The HOMA-IR was estimated by the formula: HOMA-IR = [glucose (mmol/L) × insulin (µU/mL)/22.5]71.

Statistical analysis

The SPSS software version 18.0 (IBM, Armonk, NY, USA) was used to perform all statistical analysis. The outliers were excluded according to the Chauvenet’s criterion. Data distribution was analyzed by the Shapiro–Wilk normality test, while the homogeneity of variance was assessed by Levene test. Parametric variables were analyzed by ANOVA and Tukey post hoc test. Nonparametric variables were analyzed by Kruskall–Wallis and multiple comparisons test. Relationships between hormonal/anthropometric parameters and depression/anxiety scores were determined by the Pearson’s correlation coefficient.

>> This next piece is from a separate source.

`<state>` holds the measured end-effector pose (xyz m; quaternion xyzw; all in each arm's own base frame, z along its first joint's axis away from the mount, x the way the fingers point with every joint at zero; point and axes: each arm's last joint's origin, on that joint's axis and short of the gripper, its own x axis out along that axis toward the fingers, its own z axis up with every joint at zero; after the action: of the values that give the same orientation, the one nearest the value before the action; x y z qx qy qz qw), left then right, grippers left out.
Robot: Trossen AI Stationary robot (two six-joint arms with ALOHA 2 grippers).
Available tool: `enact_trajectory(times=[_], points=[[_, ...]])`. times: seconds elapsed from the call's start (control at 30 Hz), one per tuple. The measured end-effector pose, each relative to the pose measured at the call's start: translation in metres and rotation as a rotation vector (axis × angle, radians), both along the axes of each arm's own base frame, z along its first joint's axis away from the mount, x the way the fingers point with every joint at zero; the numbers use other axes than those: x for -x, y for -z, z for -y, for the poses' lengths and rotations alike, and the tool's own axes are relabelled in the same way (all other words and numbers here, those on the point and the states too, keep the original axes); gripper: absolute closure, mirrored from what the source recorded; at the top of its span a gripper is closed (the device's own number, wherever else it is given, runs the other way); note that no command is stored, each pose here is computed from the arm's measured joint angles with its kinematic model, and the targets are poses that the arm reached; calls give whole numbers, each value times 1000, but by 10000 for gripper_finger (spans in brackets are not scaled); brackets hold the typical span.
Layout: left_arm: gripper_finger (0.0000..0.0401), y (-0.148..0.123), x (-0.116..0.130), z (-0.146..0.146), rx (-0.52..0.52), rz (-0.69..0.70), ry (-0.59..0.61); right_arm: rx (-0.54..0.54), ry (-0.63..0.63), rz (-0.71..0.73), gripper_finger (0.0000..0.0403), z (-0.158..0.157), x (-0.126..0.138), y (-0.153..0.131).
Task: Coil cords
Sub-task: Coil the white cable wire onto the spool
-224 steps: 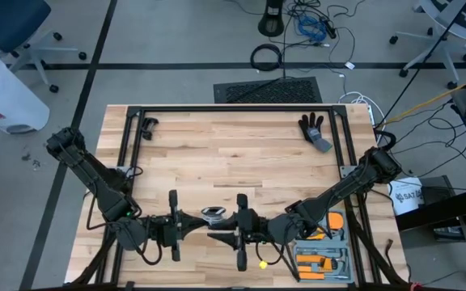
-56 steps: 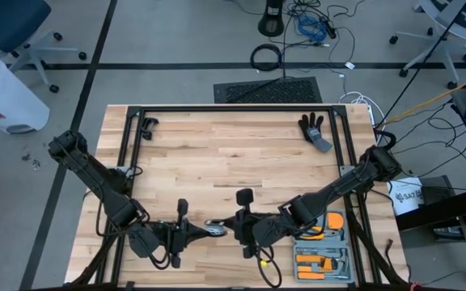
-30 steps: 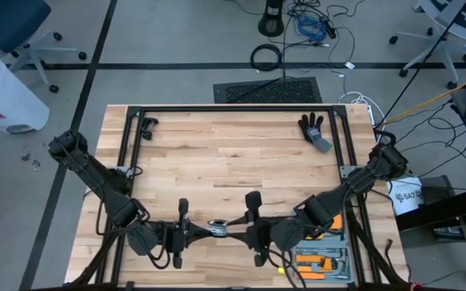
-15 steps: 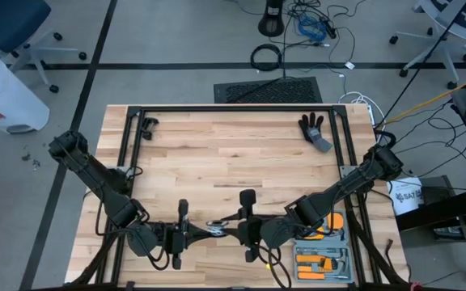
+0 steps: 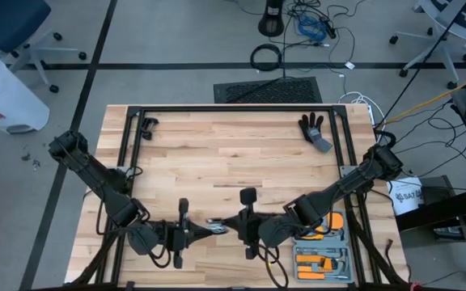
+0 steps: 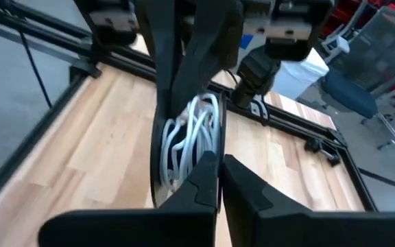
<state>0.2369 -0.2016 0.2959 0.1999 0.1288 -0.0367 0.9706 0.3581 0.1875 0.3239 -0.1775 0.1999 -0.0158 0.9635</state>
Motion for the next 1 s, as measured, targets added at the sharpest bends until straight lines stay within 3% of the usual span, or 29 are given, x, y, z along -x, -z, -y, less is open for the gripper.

All the variables showing significant correlations with the psychological scores were tested in multivariate linear regression analyses to identify predictors for depression and anxiety symptoms. However, some of our data were missing at random (MAR) due to the fact that some samples were out of range for the assays used. Thus, the model for BDI included 49 women, the model for BAI included 53 women, and the model for PHQ-9 included 44 women.

The sample size of a minimum of 44 participants was calculated considering a statistical power of 0.85, an effect size of 0.31, alpha level of 0.05, and 3 predictors.